Q: Some writers say they practically emerged from the womb writing, and some came to it slowly in life. How old you were when you wrote your first piece of fiction or poetry? Did you show it to anyone? Do you still have it?
A: I wrote a short story in 3rd grade about my dog. The teacher mimeographed it – my first publication. I wrote spy stories in junior high and was on the staff of my high school newspaper and literary magazine, publishing material for both. I must have copies of “The Red and Gray” around somewhere.
Q: You began writing Bleeder as a devout Presbyterian, and entered into full communion with the Catholic Church shortly after the book's completion. Have you noticed any differences between writing as a Catholic and writing as a Presbyterian?
A: I’m much freer. There is a majesty, a mercy, and a mystery in the Catholic tradition that somehow informs my view of the world which has greatly expanded. It is a ‘sacramental’ view wherein one actively looks for the unseen in the seen, for the universal in the particular – for God at work in the small things. And while Protestants agree with the Biblical anthropology that humans are both dignified yet fallen, and that redemption is possible, the Catholic tradition puts more emphasis on human choices for good or ill, cooperating with the grace of God or not. This is what makes a “Catholic” work like “Lord of the Rings” so powerful – that at the end, even Gollum, so ruined and disfigured by his grasping for illusory power in the ring, has a final chance to be restored – and rejects it.
Q: You gave an excellent talk on poetry at the Summer, 2010 Catholic Writers Guild conference. Are you currently writing any poetry?
A: I do this in spurts when I teach the poetry writing class at my college. I’m focused on fiction for now.
Q: What's next for you? Are you actively working on the new adventure for Selena that you announced awhile back? Will we see Reed Stubblefield again?
A: Yes, there is a third novel in progress with both Selena De La Cruz and Reed Stubblefield (a romance is afoot). The plot involves insurance fraud. That’s all I should probably say. Writers are wary about ‘talking out’ their novel before it is written. And so much can change.
Q: One last question. The Virgin of Guadalupe, or The Blue Lady, or Lady Death -- who would take whom in a fight?
A: Your readers will have to read VIPER to find out. There IS a confrontation at the end ;-)

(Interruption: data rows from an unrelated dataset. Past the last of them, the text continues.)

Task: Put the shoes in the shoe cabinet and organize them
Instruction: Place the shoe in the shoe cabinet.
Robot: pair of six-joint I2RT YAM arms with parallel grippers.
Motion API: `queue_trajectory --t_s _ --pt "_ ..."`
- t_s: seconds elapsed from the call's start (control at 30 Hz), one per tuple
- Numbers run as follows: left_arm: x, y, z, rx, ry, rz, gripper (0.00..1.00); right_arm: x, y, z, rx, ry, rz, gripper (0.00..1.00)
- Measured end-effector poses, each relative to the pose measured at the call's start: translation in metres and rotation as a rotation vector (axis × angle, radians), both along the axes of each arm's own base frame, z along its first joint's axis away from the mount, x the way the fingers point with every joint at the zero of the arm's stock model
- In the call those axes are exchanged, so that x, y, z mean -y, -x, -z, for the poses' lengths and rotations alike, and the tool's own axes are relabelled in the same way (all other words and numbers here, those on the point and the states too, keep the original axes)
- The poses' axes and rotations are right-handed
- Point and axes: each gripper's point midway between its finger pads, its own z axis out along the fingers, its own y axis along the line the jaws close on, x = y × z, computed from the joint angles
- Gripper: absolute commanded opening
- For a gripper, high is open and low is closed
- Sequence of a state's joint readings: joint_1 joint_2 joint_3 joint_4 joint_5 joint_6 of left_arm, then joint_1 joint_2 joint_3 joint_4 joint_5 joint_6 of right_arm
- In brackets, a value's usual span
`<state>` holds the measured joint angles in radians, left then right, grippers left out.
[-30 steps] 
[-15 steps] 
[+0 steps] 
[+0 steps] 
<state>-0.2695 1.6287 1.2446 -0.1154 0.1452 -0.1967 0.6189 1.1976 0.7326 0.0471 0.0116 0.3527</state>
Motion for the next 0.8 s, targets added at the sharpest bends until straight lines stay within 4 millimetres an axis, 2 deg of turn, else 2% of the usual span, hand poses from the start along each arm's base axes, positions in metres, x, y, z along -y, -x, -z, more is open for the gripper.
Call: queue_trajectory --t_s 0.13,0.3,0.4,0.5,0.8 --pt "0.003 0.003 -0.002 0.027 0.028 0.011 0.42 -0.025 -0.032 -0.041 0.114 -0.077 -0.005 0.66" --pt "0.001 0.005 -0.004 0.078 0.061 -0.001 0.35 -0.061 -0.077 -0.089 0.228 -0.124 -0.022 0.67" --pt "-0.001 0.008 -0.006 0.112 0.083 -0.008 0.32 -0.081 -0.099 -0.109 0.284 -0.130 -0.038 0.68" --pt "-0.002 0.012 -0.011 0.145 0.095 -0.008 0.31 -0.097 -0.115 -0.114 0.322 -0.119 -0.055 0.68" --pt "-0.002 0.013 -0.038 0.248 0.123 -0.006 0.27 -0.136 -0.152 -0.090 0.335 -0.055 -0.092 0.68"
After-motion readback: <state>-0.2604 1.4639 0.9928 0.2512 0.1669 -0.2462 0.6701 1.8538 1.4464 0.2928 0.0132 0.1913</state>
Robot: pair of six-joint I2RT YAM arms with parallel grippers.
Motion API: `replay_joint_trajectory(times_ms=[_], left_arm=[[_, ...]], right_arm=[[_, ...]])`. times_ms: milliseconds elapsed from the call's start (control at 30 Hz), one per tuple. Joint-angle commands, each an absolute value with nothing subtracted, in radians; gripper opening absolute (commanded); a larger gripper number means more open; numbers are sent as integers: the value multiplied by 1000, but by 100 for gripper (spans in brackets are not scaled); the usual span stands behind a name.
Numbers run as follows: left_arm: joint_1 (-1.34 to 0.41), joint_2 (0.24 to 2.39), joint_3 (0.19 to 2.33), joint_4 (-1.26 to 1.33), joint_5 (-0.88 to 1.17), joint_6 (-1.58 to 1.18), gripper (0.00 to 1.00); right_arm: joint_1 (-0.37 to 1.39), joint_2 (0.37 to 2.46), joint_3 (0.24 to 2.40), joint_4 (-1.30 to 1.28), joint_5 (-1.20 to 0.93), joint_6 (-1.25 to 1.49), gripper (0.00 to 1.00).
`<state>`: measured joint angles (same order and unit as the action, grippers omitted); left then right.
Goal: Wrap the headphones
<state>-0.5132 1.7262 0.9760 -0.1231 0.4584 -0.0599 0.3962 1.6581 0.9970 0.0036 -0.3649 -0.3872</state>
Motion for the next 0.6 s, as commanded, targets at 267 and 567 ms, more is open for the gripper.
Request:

Okay, folks, there you have it. You have to read the book to get to the final confrontation! And while you are waiting for Viper to come out, get a copy of Bleeder – now on Kindle! – while you Investigate Higher Mysteries at http://www.johndesjarlais.com/
*As you may know, Sophia Institute Press, publisher of both Bleeder and Viper, announced recently that Holy Spirit College in Atlanta, GA and the Thomas More College of Liberal Arts in Merrimack, NH have formed a collaborative partnership to preserve and oversee the continuing operations of Sophia Institute Press. This delayed the publication of Viper a bit but June, 2011 has finally been settled on as the publishing month.